UKPLab / sentence-transformers

State-of-the-Art Text Embeddings
https://www.sbert.net
Apache License 2.0
14.78k stars 2.43k forks source link

How can i use finetuned sbert embedding’s Arithmetic Properties ? #1016

Open svjack opened 3 years ago

svjack commented 3 years ago

I finetuned some embedding and perform some subtraction above a subset of some sentence’s embedding. These sentences are similar in the sense of edit distance. And i hope this will perform some sense of Disambiguation as word2vec can do. I find sbert’s embedding can do it best. How can i use this properties properly ?

svjack commented 3 years ago

It seems this can eliminate some entity effect to make the embedding perform more generally. Because i can perform this Arithmetic operation among a subset (which can use combination to iter over many choices) and can also use the highest cos score as filter criterion. The will make this as a method to generate new embedding when the sentence sample number is small or the embedding semantic similarities have some correlation. Can you provide me some material or projects which explore this deep ?

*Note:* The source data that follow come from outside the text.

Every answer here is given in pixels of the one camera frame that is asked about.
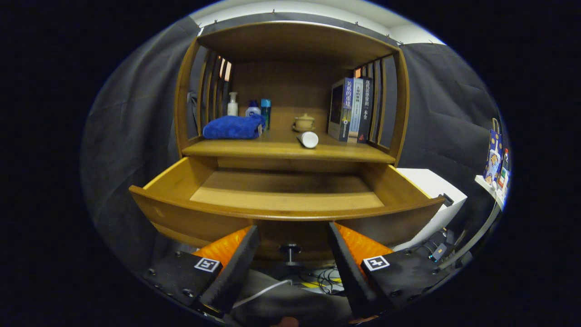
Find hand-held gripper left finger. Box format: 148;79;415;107
138;225;261;317

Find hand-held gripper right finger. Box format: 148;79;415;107
327;222;454;320

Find wooden drawer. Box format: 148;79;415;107
128;157;446;266

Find white and green tube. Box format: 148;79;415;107
297;131;319;149

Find white side cabinet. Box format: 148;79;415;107
393;168;468;251

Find wooden countertop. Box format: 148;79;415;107
182;107;396;164

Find wooden cabinet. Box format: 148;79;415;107
174;20;411;168

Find black electronics box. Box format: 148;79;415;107
422;229;457;263

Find blue towel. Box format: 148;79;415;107
202;114;266;140

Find white spine book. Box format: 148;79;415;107
347;78;364;144

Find blue spine book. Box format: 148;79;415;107
327;77;355;142

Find black spine book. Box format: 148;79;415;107
357;77;374;144

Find white shelf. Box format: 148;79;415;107
474;175;507;209

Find colourful printed bag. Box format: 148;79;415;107
483;118;503;184

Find tangled black floor cable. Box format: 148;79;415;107
300;266;343;296

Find white cable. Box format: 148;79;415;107
231;279;293;309

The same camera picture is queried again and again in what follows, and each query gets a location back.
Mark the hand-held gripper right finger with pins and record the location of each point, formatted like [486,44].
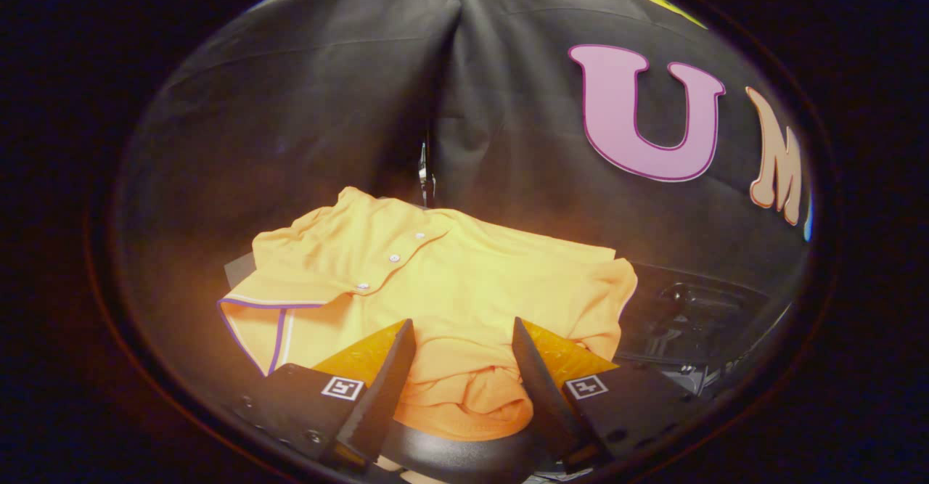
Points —
[541,390]

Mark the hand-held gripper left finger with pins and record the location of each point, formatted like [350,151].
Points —
[385,397]

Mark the orange polo shirt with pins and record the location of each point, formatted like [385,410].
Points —
[450,281]

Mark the beige and dark cabinet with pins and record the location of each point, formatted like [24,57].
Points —
[236,270]

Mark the metal backdrop clamp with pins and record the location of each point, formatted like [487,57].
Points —
[423,172]

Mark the black backdrop cloth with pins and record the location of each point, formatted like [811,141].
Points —
[326,107]

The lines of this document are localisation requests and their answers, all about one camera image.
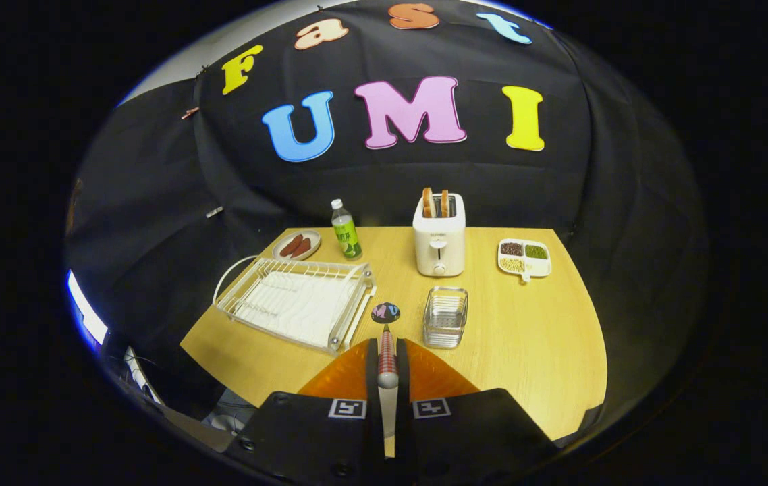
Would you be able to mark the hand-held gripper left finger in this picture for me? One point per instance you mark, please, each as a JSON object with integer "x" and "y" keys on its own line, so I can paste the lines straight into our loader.
{"x": 310, "y": 439}

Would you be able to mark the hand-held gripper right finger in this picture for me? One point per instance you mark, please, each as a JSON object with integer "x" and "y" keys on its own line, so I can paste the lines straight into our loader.
{"x": 478, "y": 439}

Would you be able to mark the white divided bean dish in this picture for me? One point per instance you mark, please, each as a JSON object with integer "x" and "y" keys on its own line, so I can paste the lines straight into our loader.
{"x": 539, "y": 268}

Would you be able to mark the small plate with meat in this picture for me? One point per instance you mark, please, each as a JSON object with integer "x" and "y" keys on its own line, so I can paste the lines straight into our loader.
{"x": 314, "y": 237}

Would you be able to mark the reddish brown meat piece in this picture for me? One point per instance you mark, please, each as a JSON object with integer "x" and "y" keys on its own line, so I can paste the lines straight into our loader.
{"x": 302, "y": 248}
{"x": 291, "y": 246}

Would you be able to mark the clear green label bottle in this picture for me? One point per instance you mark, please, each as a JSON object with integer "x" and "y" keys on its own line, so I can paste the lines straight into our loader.
{"x": 347, "y": 236}

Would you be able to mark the white toaster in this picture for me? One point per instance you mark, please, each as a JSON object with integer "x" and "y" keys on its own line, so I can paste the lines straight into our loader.
{"x": 439, "y": 236}

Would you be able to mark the brown bread slice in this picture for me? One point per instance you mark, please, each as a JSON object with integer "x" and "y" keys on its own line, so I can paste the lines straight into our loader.
{"x": 428, "y": 202}
{"x": 445, "y": 204}

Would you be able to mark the small white tag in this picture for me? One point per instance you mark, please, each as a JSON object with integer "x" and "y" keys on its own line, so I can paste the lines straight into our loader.
{"x": 214, "y": 212}

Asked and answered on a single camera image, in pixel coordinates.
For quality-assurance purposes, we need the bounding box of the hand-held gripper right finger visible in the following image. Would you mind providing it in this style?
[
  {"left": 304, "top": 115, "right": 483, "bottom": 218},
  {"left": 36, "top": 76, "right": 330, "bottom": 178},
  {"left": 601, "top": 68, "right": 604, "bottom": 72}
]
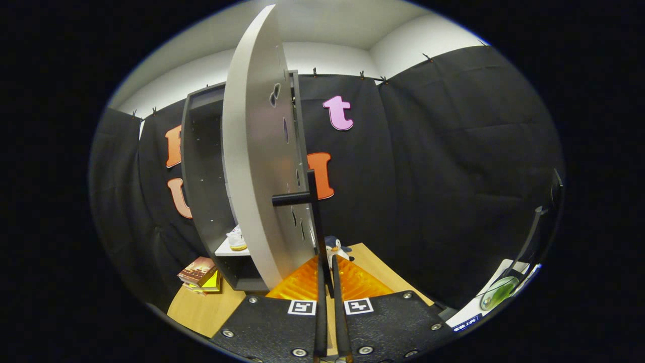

nreimers commented 3 years ago

Hi @svjack I'm not aware that someone has tested this. But would be happy if you could share your experiences here, if it works.

svjack commented 3 years ago

Hi @svjack I'm not aware that someone has tested this. But would be happy if you could share your experiences here, if it works.

In the truly usage of information retrieve. We can use search engine to extract some text span, that we can use to train bi_encoder. but these span may always lack generalized. Because they may always have similarities connections by some tokens(these tokens can be extract as a kind of entity) If we can replace them by same kind entity dictionary. Then we can make the dataset more generalize.

If this can be done by operation among embeddings contain same entity, will save some works. And this seems require pretrained bi_encoder.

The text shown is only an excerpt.